Dans son discours d'inauguration samedi matin à Arak, dans le centre du pays, le président Ahmadinejad affirme que l'Iran n'est une menace pour aucun pays, même pas pour Israël. Il a prévenu que personne ne priverait son pays de la technologie nucléaire à laquelle l'Iran a droit.
Reste que L'AIEA, l'agence internationale de l'énergie atomique qui a envoyé des inspecteurs sur place, estime que Téhéran lui cache des éléments de son programme nucléaire. Depuis des années, l'AIEA réclame plus de transparence et des années de négociations n'ont pas solutionné le problème.

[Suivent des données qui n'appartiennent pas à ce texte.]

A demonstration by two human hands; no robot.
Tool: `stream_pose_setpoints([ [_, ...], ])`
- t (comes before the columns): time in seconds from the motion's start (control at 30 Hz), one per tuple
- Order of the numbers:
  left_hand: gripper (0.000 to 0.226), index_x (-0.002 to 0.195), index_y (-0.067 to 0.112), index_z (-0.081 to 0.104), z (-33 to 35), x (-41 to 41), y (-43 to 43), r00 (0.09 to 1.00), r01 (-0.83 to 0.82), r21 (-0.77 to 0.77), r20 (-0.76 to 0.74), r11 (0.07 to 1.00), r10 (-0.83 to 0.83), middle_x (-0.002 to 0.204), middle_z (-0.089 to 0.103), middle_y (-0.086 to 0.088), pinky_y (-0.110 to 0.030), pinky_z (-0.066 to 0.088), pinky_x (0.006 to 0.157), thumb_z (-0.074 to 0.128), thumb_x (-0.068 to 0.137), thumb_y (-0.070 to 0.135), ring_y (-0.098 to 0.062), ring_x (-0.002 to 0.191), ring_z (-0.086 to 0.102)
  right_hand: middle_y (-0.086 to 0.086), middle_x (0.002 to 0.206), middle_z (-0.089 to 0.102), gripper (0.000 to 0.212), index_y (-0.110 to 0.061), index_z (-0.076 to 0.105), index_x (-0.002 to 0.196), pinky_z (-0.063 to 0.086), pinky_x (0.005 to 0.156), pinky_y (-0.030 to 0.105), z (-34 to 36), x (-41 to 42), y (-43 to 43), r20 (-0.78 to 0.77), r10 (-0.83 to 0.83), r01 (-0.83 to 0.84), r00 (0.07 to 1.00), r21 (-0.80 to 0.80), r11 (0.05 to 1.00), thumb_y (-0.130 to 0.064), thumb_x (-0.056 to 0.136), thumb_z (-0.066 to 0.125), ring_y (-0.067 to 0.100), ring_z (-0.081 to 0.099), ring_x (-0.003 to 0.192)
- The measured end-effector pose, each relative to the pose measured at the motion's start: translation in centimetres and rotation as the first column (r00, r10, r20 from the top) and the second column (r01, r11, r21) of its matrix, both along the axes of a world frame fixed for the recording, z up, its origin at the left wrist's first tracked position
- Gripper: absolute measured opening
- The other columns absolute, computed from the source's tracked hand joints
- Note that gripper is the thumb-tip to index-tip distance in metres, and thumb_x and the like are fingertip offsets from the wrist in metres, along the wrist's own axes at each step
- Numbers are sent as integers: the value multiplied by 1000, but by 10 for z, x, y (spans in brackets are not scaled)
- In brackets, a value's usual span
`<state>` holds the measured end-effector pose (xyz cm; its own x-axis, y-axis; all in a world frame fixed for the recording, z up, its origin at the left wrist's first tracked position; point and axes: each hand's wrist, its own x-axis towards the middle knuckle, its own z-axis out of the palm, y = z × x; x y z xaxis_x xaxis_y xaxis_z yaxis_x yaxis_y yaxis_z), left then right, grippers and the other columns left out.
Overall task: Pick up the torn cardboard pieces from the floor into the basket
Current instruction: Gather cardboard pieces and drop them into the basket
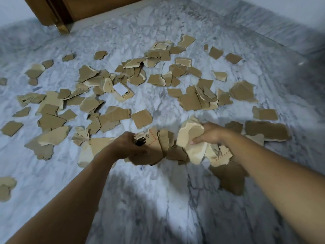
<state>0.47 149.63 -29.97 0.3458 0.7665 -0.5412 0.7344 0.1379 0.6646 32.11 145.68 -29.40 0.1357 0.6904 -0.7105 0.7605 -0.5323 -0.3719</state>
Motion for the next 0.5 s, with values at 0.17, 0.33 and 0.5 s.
stream_pose_setpoints([
  [0.17, 54, 97, 11, 75, 26, 32, 27, 993, 51, -165, 112, 985, -33, 98, 75, -9, -46, 60, 83, 93, 55, 39, -29, 96, 70, 9, 157, 35, 109, -8, 31, 152, 40, 109, 40, 11, 43, 17, 91, -89, 92, 992, -35, 995, -51, 69, 87, 31, 39, 140],
  [0.33, 32, 89, 10, 70, 2, 71, 36, 988, 154, -118, 26, 981, -152, 91, 71, -9, -40, 55, 83, 89, 68, 24, -29, 92, 68, 10, 156, 32, 121, -16, 31, 153, 40, 111, 47, -27, 22, 13, 130, -109, 109, 985, 5, 994, -71, 58, 80, 36, 37, 140],
  [0.5, 79, 127, 24, 51, -47, 100, 30, 852, 436, -10, -318, 900, -416, 138, 37, -7, -41, 49, 100, 90, 59, 36, -30, 116, 52, 13, 140, 40, 93, -15, 39, 145, 44, 103, 44, -64, 12, 7, 193, -180, 147, 965, 172, 974, -58, 73, 78, 39, 46, 126],
])
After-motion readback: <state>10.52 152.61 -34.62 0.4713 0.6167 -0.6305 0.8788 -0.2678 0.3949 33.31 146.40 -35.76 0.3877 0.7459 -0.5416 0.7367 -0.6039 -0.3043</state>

Que va-t-il se passer si Téhéran refuse de suspendre son programme d'enrichissement d'ici le 31 août comme le réclame le Conseil de sécurité de l'ONU ? Les Etats-Unis devraient déposer un projet de résolution pour geler les avoirs financiers de l'Iran et empêcher le déplacement de ses dirigeants. Mais la Chine et la Russie qui ont un droit de veto pourraient s'y opposer.
Alors les américains auraient une solution parallèle : d'après le Los Angeles Times qui a eu un entretien avec l'ambassadeur américain à l'ONU , les Etats-Unis envisageraient de former une coalition en dehors de l'ONU, des pays qui décideraient eux-mêmes de sanctions financières et commerciales.